**ABOUT THIS TASK:**
Taking the line that contains "Exercise. Locate the wooden" as the first, copy exactly every line through the last line of the records, and nothing else.

Data items:

<<<<

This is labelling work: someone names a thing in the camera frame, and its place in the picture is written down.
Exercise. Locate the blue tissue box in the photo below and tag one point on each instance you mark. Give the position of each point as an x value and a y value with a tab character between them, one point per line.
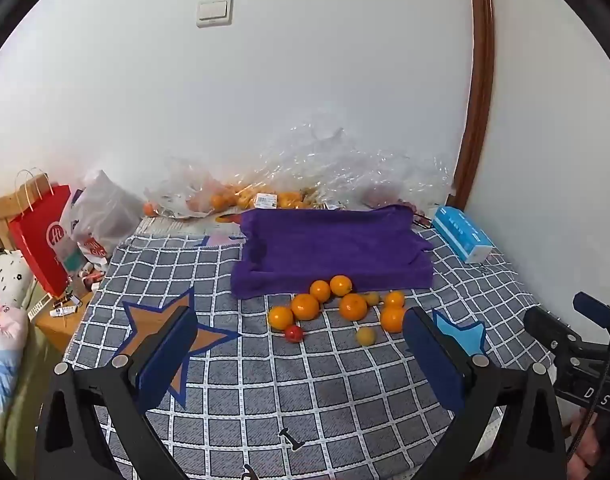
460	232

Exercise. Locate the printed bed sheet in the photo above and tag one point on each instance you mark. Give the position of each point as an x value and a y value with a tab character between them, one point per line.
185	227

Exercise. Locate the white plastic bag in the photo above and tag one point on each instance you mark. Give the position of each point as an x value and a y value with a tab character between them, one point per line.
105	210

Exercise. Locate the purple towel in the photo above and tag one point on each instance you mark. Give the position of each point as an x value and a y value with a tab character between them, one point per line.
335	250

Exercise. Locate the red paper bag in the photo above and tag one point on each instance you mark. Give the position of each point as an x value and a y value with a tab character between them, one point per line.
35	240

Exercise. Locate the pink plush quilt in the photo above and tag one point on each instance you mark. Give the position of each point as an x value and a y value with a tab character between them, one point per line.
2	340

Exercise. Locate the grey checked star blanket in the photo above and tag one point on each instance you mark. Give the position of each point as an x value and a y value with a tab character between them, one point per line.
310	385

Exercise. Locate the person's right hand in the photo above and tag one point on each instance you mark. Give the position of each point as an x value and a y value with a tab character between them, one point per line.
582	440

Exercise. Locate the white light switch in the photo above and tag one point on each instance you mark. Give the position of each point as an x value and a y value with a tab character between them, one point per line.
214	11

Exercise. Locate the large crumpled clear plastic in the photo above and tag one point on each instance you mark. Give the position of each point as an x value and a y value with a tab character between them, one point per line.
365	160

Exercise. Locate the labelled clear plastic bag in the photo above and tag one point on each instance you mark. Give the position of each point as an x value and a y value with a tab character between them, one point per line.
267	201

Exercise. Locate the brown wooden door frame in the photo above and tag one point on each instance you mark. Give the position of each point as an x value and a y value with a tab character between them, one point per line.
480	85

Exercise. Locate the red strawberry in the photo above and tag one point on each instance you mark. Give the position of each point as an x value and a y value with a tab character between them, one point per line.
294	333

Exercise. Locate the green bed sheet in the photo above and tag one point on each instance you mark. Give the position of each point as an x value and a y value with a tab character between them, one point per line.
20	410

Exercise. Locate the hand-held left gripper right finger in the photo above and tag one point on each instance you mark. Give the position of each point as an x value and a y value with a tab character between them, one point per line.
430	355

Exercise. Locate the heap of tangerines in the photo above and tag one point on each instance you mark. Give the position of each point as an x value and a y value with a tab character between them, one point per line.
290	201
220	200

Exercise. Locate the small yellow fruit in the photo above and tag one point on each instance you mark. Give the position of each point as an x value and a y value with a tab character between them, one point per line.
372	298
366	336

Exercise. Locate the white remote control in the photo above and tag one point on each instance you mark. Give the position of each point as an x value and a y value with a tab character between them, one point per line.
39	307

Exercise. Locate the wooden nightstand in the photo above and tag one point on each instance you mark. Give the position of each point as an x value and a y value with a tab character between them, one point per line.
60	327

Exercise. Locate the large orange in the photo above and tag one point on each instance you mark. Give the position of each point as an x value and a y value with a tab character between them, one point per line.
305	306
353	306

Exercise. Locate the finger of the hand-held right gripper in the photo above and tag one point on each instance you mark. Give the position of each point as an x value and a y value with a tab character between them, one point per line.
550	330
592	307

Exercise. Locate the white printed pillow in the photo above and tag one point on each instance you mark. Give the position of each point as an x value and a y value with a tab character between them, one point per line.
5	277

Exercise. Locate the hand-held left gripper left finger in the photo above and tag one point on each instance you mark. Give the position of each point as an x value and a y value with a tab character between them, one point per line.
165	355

>>>>

**ANSWER BOX:**
Exercise. Locate the wooden nightstand in the photo above and tag one point on each instance you mark. Give the position of each point as an x value and a y value with a tab character between them, one point per line.
60	327

Exercise. Locate the large orange in the photo above and tag one point on each instance you mark. Give the position of each point as an x value and a y value with a tab character between them, one point per line.
305	306
353	306

Exercise. Locate the finger of the hand-held right gripper in the photo above and tag one point on each instance you mark. Give the position of each point as an x value and a y value with a tab character between them, one point per line.
550	330
592	307

Exercise. Locate the white printed pillow in the photo above and tag one point on each instance you mark. Give the position of each point as an x value and a y value with a tab character between them, one point per line.
5	277

Exercise. Locate the hand-held left gripper left finger in the photo above and tag one point on each instance you mark. Give the position of each point as an x value and a y value with a tab character between them, one point per line.
165	355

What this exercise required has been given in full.